Music for the unwashed of the offshore

listen to the man

Whistling Past The Graveyard
During this industry downturn you may have worried, prayed, or lost sleep wondering when and where your next paycheck will come from, but I bet what you haven’t done yet is smiled, laughed, and sang about it. Until now…

So crank up your volume and listen to this old oilfield cowboy call it like he sees it.


We think the above video “Boom or Bust” by Wes St. Jon, “The Oilfield Cowboy” is more relatable now than ever. In a succinct 3 minutes and 45 seconds, Wes sums up perfectly what so many are going through in the oilfield right now. Wes sings about how quickly a booming oil patch (filled with new Harleys and boats) can turn into a bust with these same items being sold to pay off the notes.

If you’re like us and can’t get enough of Wes St. Jon’s oilfield rhythm, check out this performance of “Frac’in The Hole” on a radio station in Oklahoma.

Who Is The Oilfield Cowboy?

Having an early interest in the guitar at age 14, Wes St. Jon grew up in Maryland and spent a short stint in data processing after graduating high school. Wes then went on to join the Navy where he did a four year tour of duty stationed aboard the U.S.S. Belmont at Guam. While on tour, Wes played in a band entertaining the sailors aboard the ship.

After his release from the Navy, Wes met his wife, Faye. Wanting to move closer to the music scene in Nashville, the two settled in Murfreesboro, Tennessee. Four years later, Wes told his wife to pack enough clothes for two weeks as he was offered an opportunity to go on the road to Jacksonville, Florida to entertain at a Holiday Inn. Eight years later the duo was still traveling which eventually led them to Louisiana during the late 1970’s when oil was boomin’ and times were good.

Wes quickly fell in with the oilfield crowd and started learning some of their terminology. Their repeated request to Wes when he was performing was always, “Play us an oilfield song!” only, at the time, there weren’t any…

Wes decided his friends in the patch needed some music that talked of their unique way of life giving them all something only they could relate to and enjoy while winding down from a long hard day in the patch. Over the next year Wes visited rigs, met the people of the patch and learned their language. Wes then wrote ten songs from these experiences and went back to Nashville to record them. Roughnecks in the patch have been enjoying and relating to his music ever since.

While Wes may not have actually worked in the oilfield himself, people who have still seem to really identify with his words and music. Here at Oilpro, we tip our hats to Mr. St. Jon for long ago recognizing the exceptional individuals that make up our oilfield community.
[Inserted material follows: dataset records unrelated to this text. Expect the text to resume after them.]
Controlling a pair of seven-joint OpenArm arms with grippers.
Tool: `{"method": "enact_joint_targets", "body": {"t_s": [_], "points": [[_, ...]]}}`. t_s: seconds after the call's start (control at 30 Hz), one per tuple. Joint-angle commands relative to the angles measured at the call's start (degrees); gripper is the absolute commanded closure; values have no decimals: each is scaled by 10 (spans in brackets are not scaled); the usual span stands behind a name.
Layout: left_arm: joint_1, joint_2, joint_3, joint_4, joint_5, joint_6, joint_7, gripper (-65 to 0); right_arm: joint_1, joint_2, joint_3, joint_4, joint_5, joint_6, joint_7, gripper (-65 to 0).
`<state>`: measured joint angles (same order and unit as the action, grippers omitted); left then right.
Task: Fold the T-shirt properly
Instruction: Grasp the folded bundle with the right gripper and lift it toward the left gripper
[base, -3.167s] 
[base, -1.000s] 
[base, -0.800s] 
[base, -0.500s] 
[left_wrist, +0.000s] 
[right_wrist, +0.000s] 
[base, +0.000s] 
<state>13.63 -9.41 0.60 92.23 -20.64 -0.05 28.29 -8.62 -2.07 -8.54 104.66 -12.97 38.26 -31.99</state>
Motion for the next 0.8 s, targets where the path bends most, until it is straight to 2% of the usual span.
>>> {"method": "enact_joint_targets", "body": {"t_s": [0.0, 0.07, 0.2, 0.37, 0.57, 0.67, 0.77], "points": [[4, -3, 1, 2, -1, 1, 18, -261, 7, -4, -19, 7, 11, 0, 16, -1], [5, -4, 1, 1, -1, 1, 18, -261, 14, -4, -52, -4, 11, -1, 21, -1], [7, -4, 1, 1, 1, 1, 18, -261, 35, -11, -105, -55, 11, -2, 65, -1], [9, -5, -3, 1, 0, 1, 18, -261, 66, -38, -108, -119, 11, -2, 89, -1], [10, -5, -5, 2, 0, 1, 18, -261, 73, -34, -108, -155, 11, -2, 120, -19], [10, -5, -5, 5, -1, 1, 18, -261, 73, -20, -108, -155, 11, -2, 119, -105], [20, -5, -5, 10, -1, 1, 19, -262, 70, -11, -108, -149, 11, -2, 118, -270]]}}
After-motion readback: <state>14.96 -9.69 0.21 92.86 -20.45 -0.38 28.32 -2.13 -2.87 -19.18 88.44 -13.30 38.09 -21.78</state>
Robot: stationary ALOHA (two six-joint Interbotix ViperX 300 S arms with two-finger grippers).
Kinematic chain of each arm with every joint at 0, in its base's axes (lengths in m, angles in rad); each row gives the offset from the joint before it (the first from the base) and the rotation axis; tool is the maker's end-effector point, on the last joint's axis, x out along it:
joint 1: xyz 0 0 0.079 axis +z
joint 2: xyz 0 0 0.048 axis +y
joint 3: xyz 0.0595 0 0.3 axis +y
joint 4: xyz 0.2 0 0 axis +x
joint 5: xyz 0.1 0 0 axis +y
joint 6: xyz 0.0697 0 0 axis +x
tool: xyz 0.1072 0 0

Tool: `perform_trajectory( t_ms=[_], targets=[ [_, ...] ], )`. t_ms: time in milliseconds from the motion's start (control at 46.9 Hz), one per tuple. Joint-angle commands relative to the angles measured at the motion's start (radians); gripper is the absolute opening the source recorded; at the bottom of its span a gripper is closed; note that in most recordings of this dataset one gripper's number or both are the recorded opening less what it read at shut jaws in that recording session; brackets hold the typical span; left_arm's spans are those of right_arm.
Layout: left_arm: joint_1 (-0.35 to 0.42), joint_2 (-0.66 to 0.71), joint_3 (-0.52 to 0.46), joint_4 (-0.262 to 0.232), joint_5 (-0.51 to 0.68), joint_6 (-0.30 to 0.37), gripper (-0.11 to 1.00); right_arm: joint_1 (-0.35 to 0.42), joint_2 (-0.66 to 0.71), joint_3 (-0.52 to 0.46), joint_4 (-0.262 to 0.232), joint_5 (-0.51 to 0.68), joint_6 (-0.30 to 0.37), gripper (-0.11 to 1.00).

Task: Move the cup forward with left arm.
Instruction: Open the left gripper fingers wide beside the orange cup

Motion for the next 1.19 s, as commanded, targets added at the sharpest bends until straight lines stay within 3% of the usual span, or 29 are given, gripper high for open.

Many right now are learning hard lessons about what it takes to be in the oil business. While this topic is currently a sensitive one to many, Wes manages to broach the topic in a way that makes the listener smile, laugh and recall the good times they enjoyed not too long ago. Even when Wes is sitting alone in a dark room, hiding from creditors, and singing of his wife and kids leaving him- he does so in a way that makes you chuckle at the situation, something I don’t think a lot of us have done lately.

In times like these maybe all we really need to do is put Mr. St. Jon’s music on repeat and enjoy his all too familiar lyrics till we start to see things rise once more. We have a hunch you may start to smile and laugh a little more than you thought you could during times likes these. After all, at this point it may be that laughter really is the best (and only) medicine…

If the music of The Oilfield Cowboy isn’t enough, we’ll leave you with the immortal words of The Oilfield Cowboy…

"Gimmie one more boom before I die. One more boom I promise I won't let this one go by. I'll put away a lot of money so when the bust comes I'll be fine. Gimme one more boom, one more boom before I die!

Good song!

just bumping it back to the top of the charts

now if only Johnny Cash were still alive…imagine his version.

Nice song.

Nature of the beast. I missed out on the big money but I hope the guys who got lucky saved for a rainy day.